**What this task involves**
Do any lines in the data below contain "under"? If so, copy every one of them.

** Provided entries follows **

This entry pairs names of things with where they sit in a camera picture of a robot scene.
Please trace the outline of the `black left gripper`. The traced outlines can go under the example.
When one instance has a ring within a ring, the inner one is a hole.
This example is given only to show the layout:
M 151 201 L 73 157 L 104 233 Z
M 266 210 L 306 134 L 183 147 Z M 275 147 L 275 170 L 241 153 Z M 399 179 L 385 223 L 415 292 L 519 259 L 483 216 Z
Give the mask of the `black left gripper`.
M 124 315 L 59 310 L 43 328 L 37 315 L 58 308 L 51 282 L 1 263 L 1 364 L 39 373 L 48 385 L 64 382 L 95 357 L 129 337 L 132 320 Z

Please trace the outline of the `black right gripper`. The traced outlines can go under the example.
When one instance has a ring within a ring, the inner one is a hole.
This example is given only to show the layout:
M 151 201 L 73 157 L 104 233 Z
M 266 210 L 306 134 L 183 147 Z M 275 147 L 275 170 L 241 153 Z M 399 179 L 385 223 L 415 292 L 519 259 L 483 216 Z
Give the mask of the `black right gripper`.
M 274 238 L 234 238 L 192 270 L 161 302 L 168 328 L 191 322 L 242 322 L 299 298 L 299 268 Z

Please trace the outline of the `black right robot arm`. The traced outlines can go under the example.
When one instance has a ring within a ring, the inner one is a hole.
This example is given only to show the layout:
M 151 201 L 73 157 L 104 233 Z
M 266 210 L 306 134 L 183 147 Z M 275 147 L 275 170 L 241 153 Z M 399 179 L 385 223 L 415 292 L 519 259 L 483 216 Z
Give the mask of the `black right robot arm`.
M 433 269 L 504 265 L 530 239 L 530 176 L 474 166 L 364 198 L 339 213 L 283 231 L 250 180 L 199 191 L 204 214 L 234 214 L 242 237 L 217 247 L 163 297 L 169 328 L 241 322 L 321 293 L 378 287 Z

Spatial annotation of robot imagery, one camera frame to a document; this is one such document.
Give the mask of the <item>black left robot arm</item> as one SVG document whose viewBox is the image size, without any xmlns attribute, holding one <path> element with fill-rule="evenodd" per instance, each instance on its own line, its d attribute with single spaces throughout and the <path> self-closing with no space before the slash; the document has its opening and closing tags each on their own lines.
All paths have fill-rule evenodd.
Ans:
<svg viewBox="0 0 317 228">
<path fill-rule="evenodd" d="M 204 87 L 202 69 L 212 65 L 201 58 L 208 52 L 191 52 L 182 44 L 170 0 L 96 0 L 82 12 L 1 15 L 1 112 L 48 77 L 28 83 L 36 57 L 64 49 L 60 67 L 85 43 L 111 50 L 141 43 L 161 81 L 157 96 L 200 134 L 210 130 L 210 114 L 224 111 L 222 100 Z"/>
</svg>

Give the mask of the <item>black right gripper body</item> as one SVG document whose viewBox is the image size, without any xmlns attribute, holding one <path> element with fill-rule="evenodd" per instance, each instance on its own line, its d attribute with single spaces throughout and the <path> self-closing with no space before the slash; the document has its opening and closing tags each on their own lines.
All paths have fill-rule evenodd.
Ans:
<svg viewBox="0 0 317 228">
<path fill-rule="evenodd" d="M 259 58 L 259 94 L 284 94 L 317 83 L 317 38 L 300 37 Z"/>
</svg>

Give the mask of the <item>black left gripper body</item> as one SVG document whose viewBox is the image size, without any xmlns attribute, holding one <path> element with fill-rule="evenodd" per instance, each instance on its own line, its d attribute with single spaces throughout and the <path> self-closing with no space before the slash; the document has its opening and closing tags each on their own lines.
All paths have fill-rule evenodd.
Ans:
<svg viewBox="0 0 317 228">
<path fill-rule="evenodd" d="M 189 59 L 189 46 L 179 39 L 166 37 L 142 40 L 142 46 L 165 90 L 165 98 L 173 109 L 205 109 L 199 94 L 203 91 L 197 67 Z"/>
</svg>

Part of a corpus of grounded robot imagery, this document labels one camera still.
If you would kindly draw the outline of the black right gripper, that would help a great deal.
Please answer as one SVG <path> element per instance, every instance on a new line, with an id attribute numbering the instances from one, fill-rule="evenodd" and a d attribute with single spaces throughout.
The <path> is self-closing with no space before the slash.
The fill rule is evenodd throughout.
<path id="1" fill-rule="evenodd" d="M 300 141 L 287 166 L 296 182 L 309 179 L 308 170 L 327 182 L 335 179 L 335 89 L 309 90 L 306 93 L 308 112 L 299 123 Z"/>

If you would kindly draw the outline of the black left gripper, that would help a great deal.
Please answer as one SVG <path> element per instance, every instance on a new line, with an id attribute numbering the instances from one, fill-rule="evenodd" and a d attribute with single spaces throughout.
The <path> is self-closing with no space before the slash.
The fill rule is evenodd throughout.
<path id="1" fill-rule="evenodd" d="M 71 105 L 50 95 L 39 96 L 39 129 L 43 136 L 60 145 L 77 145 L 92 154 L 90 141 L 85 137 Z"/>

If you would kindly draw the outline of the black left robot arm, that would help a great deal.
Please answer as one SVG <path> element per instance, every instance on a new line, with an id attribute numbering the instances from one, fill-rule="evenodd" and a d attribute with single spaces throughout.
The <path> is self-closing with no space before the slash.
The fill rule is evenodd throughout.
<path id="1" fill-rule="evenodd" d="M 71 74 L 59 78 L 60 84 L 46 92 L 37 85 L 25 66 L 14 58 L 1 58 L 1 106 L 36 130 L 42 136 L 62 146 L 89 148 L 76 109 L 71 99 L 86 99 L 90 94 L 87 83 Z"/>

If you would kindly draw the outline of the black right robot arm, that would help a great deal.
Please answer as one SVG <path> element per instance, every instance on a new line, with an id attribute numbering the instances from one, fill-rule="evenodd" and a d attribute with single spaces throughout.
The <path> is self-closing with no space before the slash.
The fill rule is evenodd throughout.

** End of Provided entries **

**Response area**
Please trace the outline of the `black left gripper`. The traced outlines can go under the example.
Please trace the outline of the `black right gripper`. The traced outlines can go under the example.
Please trace the outline of the `black right robot arm`. The traced outlines can go under the example.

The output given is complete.